Entries taken from a collection:
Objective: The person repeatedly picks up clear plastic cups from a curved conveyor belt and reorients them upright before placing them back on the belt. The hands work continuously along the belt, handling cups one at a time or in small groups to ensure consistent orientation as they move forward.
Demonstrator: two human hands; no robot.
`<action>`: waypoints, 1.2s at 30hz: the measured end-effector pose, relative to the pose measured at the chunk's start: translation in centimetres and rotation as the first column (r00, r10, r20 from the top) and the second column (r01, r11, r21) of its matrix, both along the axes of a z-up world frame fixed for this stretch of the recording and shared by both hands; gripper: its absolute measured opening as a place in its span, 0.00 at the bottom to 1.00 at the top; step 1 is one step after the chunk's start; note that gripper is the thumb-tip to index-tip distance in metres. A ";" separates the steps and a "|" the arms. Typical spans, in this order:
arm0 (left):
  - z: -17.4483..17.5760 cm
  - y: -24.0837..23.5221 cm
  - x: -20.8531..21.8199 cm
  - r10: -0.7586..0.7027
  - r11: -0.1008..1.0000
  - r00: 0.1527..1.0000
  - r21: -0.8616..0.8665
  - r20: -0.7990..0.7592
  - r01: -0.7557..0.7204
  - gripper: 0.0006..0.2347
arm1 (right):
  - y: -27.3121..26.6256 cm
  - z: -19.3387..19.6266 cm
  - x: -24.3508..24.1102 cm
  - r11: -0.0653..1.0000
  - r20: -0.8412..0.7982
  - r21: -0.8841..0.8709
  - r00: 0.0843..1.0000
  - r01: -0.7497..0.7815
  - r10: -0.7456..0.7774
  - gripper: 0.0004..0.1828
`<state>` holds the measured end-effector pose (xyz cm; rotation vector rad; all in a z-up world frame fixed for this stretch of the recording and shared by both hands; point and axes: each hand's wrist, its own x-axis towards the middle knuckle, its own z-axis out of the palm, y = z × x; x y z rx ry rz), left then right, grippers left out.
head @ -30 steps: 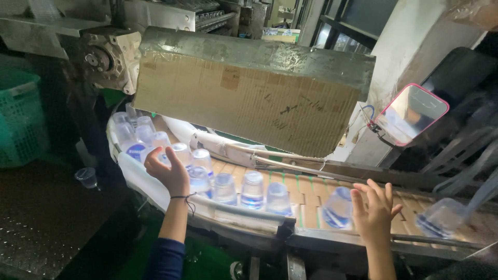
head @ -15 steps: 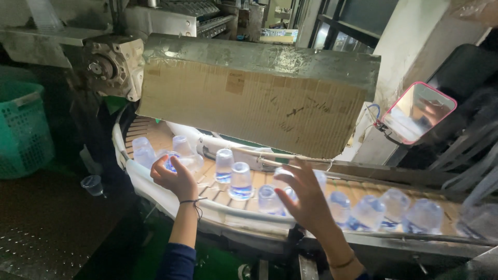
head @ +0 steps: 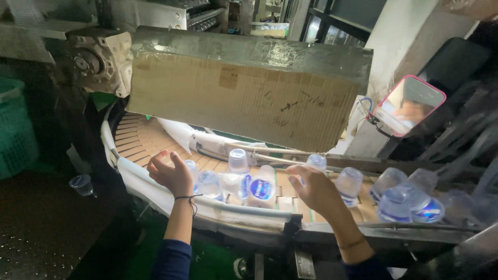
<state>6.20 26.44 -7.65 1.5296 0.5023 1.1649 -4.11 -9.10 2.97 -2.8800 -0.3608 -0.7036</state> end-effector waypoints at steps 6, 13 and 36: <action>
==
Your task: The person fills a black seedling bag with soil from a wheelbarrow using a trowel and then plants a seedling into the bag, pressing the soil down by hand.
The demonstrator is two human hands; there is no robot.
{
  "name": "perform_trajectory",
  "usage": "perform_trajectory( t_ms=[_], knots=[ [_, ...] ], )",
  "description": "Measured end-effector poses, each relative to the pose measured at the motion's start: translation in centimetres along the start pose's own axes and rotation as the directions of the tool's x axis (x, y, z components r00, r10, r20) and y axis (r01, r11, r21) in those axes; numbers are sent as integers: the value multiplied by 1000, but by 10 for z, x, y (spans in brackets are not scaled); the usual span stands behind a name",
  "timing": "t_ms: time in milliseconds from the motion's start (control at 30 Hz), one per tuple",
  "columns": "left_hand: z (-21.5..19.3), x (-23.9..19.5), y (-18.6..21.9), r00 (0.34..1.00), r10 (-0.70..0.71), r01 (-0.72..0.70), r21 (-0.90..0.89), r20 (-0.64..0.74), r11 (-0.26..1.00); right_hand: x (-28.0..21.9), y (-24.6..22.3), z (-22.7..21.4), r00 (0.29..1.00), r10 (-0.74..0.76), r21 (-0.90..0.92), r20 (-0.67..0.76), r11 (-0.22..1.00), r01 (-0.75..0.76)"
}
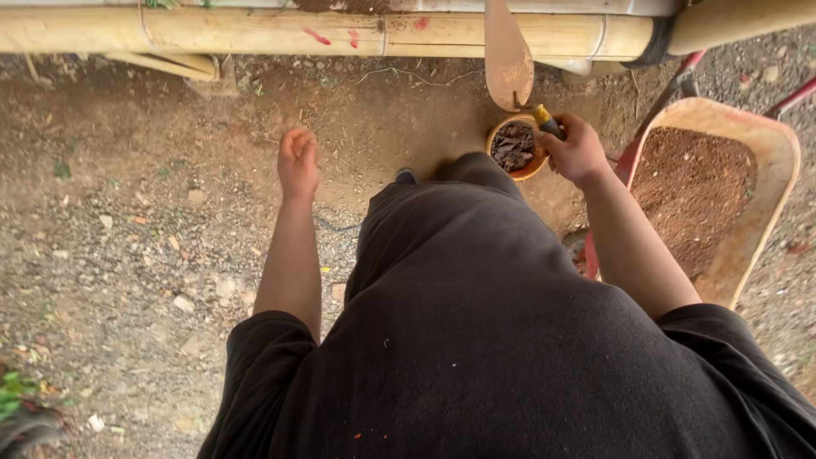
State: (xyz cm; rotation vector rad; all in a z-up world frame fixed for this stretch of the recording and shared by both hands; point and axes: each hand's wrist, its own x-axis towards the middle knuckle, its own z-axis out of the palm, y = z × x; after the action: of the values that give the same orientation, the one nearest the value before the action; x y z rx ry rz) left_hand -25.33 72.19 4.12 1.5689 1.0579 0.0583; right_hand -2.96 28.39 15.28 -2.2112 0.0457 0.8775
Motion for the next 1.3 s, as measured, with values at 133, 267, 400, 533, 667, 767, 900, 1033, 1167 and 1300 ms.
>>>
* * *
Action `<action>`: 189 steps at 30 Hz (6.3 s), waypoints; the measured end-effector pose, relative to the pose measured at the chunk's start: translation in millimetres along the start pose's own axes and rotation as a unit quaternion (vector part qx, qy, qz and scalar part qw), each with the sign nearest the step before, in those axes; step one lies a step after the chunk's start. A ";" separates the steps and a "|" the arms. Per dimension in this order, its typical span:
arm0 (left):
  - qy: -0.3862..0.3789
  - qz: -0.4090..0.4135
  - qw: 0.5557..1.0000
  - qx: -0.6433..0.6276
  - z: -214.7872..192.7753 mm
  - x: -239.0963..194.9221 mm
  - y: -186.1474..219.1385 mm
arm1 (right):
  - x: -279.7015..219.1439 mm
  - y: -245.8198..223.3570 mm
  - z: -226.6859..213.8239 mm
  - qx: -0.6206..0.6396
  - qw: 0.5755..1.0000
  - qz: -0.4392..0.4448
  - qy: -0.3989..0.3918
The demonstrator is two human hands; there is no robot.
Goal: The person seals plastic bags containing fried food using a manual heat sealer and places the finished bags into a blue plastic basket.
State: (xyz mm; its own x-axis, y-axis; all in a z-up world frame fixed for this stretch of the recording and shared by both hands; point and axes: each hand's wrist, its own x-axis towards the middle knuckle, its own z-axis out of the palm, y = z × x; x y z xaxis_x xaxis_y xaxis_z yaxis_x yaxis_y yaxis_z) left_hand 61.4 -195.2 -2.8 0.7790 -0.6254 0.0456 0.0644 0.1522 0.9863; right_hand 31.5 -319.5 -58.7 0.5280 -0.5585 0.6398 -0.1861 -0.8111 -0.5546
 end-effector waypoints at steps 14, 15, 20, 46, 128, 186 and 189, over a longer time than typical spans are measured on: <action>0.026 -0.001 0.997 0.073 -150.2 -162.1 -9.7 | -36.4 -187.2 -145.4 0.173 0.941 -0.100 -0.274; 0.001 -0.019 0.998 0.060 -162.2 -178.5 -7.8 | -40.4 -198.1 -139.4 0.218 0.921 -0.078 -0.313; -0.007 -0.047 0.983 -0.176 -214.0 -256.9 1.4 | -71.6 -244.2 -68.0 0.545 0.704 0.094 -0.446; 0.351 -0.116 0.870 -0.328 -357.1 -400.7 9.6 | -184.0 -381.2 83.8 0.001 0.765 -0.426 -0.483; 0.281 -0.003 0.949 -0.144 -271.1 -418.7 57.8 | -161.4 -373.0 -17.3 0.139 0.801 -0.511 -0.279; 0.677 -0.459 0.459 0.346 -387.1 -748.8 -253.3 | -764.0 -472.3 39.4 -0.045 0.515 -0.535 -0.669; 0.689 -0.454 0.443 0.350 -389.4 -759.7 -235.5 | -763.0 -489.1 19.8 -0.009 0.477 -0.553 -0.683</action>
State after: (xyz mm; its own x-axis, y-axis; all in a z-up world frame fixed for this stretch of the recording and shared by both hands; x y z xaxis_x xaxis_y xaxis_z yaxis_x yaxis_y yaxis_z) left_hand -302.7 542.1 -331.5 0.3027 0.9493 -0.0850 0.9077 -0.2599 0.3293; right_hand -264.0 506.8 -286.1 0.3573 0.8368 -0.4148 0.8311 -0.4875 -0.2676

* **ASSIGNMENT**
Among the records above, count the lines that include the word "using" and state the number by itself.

* **EXERCISE OUTPUT**
2